• **EXERCISE DESCRIPTION**: Copy exactly the lines of the data below that run from the line holding "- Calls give" through the line holding "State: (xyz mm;", both ends included.

• **Excerpts from a dataset**:
= = = = = = =

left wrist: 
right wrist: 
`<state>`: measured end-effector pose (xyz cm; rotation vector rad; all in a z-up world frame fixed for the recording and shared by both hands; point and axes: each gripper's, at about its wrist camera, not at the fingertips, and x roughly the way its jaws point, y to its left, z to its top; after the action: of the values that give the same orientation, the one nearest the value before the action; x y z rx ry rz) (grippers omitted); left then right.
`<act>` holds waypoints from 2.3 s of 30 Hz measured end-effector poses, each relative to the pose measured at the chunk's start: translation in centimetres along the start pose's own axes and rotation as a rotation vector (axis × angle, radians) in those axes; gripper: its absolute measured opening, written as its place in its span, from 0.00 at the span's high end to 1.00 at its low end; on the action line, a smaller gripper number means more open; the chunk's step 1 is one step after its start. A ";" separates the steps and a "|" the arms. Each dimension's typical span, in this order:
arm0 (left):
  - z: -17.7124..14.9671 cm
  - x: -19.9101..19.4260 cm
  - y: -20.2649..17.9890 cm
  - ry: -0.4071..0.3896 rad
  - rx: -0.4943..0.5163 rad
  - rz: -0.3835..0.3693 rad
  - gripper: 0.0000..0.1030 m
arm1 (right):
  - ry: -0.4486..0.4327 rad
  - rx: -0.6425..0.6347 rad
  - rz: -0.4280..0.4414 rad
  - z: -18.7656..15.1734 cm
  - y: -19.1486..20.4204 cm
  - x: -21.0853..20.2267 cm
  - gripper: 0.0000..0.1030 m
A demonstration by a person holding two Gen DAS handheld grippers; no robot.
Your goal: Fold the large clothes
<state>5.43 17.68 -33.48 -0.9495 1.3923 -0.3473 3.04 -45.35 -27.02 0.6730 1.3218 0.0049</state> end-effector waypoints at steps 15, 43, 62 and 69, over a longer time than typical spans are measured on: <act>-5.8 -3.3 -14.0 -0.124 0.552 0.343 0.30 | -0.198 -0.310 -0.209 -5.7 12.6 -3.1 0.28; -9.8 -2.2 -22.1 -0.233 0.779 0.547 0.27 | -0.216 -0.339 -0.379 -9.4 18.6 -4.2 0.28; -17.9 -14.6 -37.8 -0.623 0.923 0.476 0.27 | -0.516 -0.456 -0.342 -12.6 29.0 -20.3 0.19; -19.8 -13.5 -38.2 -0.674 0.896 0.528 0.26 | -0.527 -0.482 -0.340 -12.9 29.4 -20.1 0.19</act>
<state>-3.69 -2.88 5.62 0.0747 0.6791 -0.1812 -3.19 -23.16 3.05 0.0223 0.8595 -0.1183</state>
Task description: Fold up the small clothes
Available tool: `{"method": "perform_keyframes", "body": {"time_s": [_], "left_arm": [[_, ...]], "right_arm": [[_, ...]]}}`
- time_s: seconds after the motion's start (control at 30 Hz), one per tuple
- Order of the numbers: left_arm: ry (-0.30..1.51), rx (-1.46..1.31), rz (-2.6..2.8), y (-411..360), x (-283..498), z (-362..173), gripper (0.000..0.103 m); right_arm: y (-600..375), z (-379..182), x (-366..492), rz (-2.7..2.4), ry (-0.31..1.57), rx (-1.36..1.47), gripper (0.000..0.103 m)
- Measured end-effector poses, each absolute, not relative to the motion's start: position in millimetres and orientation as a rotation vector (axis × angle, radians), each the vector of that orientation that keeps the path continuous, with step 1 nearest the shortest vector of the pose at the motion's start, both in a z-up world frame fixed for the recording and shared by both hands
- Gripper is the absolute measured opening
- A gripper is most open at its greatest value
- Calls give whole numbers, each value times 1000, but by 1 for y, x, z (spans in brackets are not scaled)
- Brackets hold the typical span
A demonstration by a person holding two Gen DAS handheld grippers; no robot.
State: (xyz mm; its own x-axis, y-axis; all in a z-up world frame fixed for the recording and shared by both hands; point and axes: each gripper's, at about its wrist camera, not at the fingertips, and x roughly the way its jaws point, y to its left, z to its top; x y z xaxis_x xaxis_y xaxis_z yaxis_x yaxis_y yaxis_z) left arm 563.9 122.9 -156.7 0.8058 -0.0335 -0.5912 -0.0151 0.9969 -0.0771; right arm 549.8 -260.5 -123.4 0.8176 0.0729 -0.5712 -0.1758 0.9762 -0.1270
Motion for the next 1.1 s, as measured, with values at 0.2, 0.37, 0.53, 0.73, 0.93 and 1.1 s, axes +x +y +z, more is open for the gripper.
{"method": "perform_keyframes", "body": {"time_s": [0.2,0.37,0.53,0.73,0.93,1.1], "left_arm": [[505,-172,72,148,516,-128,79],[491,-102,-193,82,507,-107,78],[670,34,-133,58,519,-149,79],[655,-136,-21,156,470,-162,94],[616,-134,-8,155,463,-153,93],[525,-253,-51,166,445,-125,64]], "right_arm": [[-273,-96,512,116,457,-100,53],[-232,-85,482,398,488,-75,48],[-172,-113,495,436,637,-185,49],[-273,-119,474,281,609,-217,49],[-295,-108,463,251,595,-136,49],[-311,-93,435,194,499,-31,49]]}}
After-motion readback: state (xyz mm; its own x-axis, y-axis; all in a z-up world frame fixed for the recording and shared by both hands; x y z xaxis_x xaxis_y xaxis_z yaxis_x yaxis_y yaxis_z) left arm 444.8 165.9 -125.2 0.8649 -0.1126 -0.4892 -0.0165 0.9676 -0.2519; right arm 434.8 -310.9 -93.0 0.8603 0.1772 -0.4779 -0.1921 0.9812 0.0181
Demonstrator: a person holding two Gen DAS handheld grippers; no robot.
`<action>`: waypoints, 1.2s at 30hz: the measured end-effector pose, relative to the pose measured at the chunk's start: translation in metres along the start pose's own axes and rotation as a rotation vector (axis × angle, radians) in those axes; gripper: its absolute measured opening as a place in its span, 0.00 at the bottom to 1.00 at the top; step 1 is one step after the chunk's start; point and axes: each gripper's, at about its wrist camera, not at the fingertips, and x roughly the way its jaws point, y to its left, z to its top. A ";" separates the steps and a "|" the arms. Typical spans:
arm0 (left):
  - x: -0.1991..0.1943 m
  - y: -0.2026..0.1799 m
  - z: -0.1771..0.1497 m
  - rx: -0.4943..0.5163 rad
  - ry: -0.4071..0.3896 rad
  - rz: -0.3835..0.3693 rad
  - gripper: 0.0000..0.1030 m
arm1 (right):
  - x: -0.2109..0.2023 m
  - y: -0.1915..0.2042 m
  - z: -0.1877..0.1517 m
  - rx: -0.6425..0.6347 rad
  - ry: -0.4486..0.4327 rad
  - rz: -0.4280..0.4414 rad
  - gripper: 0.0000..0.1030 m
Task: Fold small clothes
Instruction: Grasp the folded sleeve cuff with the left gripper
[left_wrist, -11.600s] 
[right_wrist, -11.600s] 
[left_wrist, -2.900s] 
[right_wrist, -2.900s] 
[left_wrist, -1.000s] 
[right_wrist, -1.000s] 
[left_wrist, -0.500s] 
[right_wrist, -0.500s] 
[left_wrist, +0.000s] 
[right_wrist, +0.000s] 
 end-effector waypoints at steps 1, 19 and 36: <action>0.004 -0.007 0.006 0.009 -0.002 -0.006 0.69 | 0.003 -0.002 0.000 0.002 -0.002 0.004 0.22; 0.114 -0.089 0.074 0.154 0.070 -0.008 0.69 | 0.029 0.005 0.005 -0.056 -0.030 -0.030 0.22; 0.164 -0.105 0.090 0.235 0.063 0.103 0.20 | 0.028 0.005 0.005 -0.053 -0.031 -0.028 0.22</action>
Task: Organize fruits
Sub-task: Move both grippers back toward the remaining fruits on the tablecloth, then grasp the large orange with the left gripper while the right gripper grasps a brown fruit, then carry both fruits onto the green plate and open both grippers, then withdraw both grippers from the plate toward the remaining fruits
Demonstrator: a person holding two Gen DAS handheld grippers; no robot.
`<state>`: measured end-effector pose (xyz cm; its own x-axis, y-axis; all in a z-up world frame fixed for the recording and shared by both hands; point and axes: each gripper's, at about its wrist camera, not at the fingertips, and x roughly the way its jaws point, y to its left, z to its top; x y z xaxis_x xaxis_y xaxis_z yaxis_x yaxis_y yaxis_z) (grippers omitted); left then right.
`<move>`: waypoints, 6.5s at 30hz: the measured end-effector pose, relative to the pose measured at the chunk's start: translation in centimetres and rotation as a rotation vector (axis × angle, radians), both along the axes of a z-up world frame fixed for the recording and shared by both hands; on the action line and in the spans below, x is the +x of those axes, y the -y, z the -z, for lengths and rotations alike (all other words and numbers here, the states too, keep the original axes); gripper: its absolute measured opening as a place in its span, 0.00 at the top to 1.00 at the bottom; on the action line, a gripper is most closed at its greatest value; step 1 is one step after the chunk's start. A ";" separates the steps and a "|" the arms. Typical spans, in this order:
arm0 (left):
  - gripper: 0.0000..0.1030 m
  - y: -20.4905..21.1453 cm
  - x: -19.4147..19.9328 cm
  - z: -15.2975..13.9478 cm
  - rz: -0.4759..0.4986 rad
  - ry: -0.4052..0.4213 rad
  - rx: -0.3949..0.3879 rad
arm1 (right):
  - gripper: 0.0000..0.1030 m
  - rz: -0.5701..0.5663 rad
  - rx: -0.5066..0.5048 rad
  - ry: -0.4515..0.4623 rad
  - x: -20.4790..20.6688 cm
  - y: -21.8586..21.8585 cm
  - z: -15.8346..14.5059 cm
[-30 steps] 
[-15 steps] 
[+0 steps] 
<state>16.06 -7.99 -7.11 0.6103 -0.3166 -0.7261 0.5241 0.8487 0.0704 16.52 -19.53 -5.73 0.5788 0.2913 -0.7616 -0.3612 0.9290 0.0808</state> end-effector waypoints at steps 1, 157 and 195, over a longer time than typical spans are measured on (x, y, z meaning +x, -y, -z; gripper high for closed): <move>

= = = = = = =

• **WRITTEN RESPONSE**:
- Calls give whole numbers, each value times 1000, but by 1 for y, x, z (spans in brackets are not scaled)
- Brackets hold the typical span
A demonstration by a person holding two Gen DAS handheld grippers; no robot.
State: (xyz mm; its own x-axis, y-axis; all in a z-up world frame fixed for the recording and shared by both hands; point and axes: each gripper's, at about its wrist camera, not at the fingertips, and x roughly the way its jaws point, y to its left, z to its top; x y z xaxis_x xaxis_y xaxis_z yaxis_x yaxis_y yaxis_z) left arm 563.9 122.9 -156.7 0.8058 -0.0335 -0.5912 -0.0151 0.9969 -0.0771; right arm 549.8 -260.5 -123.4 0.8176 0.0729 -0.5712 -0.1758 0.9762 -0.1270

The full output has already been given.